EHR Platform

From EC2 monolith to container-ready architecture

A monolithic application running across dozens of EC2 instances doesn't fail all at once - it gradually slows you down. Deployments get longer, releases get riskier, and every change to one part of the system threatens the stability of everything else. How do you modernize a production monolith that handles regulated healthcare workloads without replacing it from scratch?

sales@itsyndicate.org

The cloud-ready foundation a growing platform actually needs.

EHR platform serving thousands of private medical practices had grown its infrastructure organically over the years. By the time we engaged, the application ran across 50-60 EC2 instances, deployed via SaltStack, with a Terraform codebase managed as a single monolithic state. Releases took hours. Every deployment carried a blast radius risk that spanned the entire platform. Following an acquisition, the pressure to modernize was no longer optional; the platform needed to be ready for containerization, autoscaling, and the operational standards of an enterprise health tech group. The question wasn't whether to modernize, but how to do it without breaking a system that thousands of medical practices depended on every day.

Quick facts

EHR Platform

Private medical practices in the USA

Cloud-based EMR/EHR platform for private medical practices in the USA, managing PHI data in compliance with HIPAA across scheduling, charting, billing, and telehealth services.

Hours → Minutes

Deployment speed

By restructuring deployment tooling and containerizing the application layer, we reduced release cycles from multi-hour operations to minutes, cutting risk per release and giving engineering teams the confidence to ship more frequently.

SaltStack → Docker + EKS

Replacing instance-level SaltStack provisioning with containerized, Kubernetes-ready deployments eliminated the rebuild logic that made every release slow and fragile. The platform gained a deployment model built for predictability and scale.
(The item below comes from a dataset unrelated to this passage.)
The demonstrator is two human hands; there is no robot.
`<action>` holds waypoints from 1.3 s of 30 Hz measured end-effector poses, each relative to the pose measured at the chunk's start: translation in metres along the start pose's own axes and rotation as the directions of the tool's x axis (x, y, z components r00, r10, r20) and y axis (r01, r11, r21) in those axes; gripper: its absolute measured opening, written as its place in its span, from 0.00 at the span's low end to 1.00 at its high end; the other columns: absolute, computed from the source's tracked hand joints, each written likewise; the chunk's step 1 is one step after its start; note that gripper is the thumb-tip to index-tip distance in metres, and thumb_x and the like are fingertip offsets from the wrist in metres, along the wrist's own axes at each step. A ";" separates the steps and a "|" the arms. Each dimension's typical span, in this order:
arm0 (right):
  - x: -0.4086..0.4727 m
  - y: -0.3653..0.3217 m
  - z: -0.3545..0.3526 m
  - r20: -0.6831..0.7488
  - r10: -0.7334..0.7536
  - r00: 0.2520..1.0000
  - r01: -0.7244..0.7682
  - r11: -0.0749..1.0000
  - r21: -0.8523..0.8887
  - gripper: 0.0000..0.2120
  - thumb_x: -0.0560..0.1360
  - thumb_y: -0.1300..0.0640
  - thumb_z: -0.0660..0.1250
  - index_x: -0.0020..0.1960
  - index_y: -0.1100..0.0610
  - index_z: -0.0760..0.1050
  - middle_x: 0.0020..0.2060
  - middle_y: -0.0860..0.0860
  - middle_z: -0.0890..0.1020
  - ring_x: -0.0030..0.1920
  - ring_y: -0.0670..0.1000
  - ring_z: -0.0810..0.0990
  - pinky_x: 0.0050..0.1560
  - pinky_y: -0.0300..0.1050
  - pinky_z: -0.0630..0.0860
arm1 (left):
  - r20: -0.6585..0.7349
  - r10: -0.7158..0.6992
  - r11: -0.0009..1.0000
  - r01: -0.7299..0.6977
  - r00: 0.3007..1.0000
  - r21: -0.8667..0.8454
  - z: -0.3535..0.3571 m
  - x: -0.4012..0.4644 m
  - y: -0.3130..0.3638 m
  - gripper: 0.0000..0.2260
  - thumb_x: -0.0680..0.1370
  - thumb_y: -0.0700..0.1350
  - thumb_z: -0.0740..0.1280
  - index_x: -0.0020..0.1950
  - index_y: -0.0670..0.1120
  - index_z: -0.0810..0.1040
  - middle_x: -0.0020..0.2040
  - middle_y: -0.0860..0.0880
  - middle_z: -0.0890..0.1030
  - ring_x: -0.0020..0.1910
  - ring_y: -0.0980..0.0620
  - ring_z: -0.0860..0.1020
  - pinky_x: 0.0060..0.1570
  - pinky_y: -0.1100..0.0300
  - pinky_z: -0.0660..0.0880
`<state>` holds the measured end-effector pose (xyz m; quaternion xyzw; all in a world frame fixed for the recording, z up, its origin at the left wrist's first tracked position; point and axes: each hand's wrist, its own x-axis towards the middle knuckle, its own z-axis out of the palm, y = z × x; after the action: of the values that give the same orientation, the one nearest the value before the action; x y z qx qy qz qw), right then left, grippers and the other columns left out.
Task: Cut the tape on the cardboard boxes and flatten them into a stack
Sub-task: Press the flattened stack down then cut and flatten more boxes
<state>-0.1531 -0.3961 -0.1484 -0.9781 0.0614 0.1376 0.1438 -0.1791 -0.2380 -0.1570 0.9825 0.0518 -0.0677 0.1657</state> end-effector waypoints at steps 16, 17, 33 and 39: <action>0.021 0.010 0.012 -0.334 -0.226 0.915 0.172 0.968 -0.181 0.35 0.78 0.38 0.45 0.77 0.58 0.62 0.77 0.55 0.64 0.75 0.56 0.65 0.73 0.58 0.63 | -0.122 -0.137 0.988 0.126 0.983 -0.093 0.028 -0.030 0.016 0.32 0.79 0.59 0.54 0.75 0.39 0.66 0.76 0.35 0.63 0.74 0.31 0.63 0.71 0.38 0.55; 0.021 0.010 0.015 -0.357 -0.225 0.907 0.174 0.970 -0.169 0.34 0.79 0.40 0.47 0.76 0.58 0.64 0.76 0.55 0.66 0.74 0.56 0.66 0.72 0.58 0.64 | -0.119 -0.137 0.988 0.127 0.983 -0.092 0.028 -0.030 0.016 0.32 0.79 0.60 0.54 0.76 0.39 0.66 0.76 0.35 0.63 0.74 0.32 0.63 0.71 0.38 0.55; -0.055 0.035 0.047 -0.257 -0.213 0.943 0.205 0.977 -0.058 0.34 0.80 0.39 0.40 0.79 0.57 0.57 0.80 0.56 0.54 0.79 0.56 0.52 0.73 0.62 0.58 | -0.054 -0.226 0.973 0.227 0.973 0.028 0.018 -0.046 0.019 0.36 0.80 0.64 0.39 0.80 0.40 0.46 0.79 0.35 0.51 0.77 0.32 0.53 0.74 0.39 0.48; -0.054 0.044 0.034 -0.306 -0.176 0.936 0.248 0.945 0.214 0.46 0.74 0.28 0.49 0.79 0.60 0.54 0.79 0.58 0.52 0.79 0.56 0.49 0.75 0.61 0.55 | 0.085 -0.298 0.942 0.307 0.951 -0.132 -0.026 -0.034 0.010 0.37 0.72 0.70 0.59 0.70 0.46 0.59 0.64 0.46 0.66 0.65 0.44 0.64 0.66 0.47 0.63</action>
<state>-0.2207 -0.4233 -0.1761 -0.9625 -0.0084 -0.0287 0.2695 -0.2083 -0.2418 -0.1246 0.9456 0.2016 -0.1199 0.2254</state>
"We went from dreading deployments to treating them as a routine operation. The architectural changes ITSyndicate delivered changed how our entire engineering team thinks about releasing software."

Michael Torres

CTO, US Healthcare EHR Platform

What we did for the EHR Platform

Preparing the monolith for containerization

A monolithic application deployed via SaltStack across 50-60 EC2 instances carries years of accumulated environment-specific assumptions, undocumented dependency chains, hardcoded configuration, and integration points that exist only in institutional memory. Before a single Docker image could be built, we needed to surface everything. The objective wasn't speed, it was repeatability: identical, predictable builds across development, staging, and production environments.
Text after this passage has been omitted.